Evicted Tamils to return to Sri Lankan capital

COLOMBO, Jun 8, 2007 (Xinhua via COMTEX) -- Sri Lankan police said Friday that some 186 minority Tamil civilians who had been sent out of the capital Colombo in a security operation are to be taken back.

The decision came in the wake of a Supreme Court ruling here Friday, restraining the defense authorities from going ahead with their program to evict the members of minority Tamil community from the capital Colombo.

A police source in the northern town of Vavuniya said that some five buses were to leave Vavuniya heading for Colombo late Friday night.

The armed police in a predawn raid Thursday on the temporary lodgings in Colombo where the northeastern Tamils take refuge forced the occupants to go back to Northern and Eastern provinces.

The defense ministry said some 376 people including 85 women were sent in seven buses to the war-torn regions.

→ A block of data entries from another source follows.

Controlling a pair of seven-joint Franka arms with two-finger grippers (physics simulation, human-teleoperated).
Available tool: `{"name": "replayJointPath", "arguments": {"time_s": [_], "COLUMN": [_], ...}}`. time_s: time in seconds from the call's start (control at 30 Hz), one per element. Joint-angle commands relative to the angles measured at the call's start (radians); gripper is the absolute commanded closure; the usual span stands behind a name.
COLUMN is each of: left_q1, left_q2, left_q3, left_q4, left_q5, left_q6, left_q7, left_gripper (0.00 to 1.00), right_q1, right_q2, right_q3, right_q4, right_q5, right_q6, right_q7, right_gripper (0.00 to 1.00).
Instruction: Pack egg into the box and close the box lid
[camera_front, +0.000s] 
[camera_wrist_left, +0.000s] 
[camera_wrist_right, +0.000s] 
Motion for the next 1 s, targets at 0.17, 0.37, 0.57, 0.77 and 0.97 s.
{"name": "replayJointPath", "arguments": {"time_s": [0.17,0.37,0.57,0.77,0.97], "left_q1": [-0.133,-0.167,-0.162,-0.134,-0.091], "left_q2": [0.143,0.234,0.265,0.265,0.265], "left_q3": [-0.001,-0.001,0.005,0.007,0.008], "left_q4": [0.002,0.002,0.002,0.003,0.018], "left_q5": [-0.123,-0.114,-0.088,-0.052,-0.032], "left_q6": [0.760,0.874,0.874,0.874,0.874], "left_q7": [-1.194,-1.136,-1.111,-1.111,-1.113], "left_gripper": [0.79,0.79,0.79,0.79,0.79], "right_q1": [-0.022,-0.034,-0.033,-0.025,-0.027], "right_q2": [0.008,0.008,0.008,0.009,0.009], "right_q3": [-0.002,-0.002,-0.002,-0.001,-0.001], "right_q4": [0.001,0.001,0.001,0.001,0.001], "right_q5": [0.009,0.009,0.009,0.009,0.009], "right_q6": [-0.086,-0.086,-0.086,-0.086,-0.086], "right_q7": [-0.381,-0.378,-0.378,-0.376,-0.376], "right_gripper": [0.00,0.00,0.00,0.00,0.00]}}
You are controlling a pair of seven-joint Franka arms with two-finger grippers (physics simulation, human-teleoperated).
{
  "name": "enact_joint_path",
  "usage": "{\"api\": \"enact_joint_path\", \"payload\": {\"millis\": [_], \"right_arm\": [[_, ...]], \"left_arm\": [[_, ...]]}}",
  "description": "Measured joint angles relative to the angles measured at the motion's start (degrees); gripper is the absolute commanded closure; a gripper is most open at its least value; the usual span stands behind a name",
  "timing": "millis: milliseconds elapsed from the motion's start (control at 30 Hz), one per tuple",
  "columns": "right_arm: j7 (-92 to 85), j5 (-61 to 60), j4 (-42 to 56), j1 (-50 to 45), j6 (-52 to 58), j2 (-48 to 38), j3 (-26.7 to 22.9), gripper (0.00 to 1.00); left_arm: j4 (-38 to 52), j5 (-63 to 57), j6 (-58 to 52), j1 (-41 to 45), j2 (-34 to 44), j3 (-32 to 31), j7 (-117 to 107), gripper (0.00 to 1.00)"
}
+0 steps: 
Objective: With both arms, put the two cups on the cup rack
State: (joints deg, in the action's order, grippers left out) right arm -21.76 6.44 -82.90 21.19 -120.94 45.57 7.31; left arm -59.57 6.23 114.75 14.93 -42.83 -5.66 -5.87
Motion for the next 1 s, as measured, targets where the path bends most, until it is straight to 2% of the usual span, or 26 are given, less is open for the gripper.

Thousands of Tamils from the north and east were reportedly staying in Colombo to find jobs, apply for overseas travel documents, among other reasons.

The defense authorities charged that most explosions carried out by Liberation Tigers of Tamil Eelam (LTTE) rebels in Colombo were plotted in these temporary lodgings.

At least two blast targeting military personnel occurred in the city since the end of May, killing nine people and injuring over 40.

Opposition parties and rights groups slammed the move to send Tamils back as discriminatory of the minority Tamil community.

The Center for Policy Alternatives (CPA), an independent think tank, sought the court order against the government action.

Claiming discrimination at the hands of the majority ethnic Sinhalese-dominated government, the LTTE has been fighting for an independent homeland for Sri Lanka's 12.5 percent Tamil minority since the 1970s.

Nearly 5,000 people have been killed in the upsurge of clashes since the end of 2005 despite the Norwegian-back truce in place.